A Risk Assessment of a Pretrial Risk Assessment Tool: Tussles, Mitigation Strategies, and Inherent Limits
Marc Faddoul, Henriette Ruhrmann, Joyce Lee

TL;DR
This paper critically evaluates the risks and limitations of the PSA pretrial risk assessment tool, introduces the Handoff Tree algorithm to mitigate inherent issues, and discusses the ethical implications of automating judicial decisions.
Contribution
It presents a comprehensive risk assessment of PSA, introduces the Handoff Tree algorithm to address limitations, and explores ethical considerations in automated pretrial justice.
Findings
Handoff Tree pairs predictions with error rates to improve decision transparency.
Explicit error rates help reduce racial and gender disparities.

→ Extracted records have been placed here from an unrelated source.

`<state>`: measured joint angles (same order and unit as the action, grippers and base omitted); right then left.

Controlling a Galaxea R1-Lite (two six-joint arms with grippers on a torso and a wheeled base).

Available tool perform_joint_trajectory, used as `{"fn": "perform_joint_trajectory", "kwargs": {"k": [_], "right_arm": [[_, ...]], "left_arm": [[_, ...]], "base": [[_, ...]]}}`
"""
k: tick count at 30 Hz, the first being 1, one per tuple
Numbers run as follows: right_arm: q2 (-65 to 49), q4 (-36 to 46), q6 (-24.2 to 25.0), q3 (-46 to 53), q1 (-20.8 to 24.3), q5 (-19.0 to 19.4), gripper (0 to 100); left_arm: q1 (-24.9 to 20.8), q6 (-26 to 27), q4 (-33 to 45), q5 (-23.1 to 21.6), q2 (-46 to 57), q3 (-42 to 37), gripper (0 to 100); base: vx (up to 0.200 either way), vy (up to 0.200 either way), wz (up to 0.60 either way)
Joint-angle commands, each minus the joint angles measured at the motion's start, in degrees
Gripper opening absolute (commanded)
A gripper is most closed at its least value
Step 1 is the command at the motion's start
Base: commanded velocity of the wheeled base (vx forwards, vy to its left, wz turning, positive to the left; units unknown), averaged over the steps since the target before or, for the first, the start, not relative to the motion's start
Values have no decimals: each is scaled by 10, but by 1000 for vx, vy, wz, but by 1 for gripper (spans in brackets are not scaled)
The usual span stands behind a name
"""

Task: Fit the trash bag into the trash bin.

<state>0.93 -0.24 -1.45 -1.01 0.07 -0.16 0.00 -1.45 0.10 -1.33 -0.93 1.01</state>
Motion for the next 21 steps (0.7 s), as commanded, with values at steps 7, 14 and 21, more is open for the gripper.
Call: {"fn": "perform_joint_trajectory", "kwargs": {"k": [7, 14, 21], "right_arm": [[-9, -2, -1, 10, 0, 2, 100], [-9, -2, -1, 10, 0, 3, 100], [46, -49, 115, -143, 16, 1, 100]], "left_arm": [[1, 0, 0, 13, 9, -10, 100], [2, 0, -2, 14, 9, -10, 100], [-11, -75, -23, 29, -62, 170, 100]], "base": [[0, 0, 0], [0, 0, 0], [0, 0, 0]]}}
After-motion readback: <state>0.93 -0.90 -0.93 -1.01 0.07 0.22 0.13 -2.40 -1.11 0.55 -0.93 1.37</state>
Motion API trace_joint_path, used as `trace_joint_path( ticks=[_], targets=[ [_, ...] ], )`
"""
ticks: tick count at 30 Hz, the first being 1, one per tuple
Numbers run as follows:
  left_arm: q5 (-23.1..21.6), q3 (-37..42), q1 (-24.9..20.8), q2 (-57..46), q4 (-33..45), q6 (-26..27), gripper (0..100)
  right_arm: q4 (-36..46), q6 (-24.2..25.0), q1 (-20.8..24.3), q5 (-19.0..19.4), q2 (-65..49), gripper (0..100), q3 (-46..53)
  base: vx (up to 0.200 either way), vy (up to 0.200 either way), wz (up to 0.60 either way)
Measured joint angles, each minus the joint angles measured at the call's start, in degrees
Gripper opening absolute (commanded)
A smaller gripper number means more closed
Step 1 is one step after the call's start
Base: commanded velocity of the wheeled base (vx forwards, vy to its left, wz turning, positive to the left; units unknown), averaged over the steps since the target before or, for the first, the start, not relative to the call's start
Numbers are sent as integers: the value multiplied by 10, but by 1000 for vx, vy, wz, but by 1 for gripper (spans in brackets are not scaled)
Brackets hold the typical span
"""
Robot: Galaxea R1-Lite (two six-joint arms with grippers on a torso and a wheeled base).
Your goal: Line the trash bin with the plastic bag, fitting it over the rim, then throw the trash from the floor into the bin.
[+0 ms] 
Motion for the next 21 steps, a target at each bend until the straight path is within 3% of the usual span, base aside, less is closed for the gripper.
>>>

The approach encourages judges to critically evaluate risk assessments.
Abstract
We perform a risk assessment of the Public Safety Assessment (PSA), a software used in San Francisco and other jurisdictions to assist judges in deciding whether defendants need to be detained before their trial. With a mixed-methods approach including stakeholder interviews and the use of theoretical frameworks, we lay out the values at play as pretrial justice is automated. After identifying value implications of delegating decision making to technology, we articulate benefits and limitations of the PSA solution, as well as suggest mitigation strategies. We then draft the Handoff Tree, a novel algorithmic approach to pretrial justice that accommodates some of the inherent limitations of risk assessment tools by design. The model pairs every prediction with an associated error rate, and hands off the decision to the judge if the uncertainty is too high. By explicitly stating error…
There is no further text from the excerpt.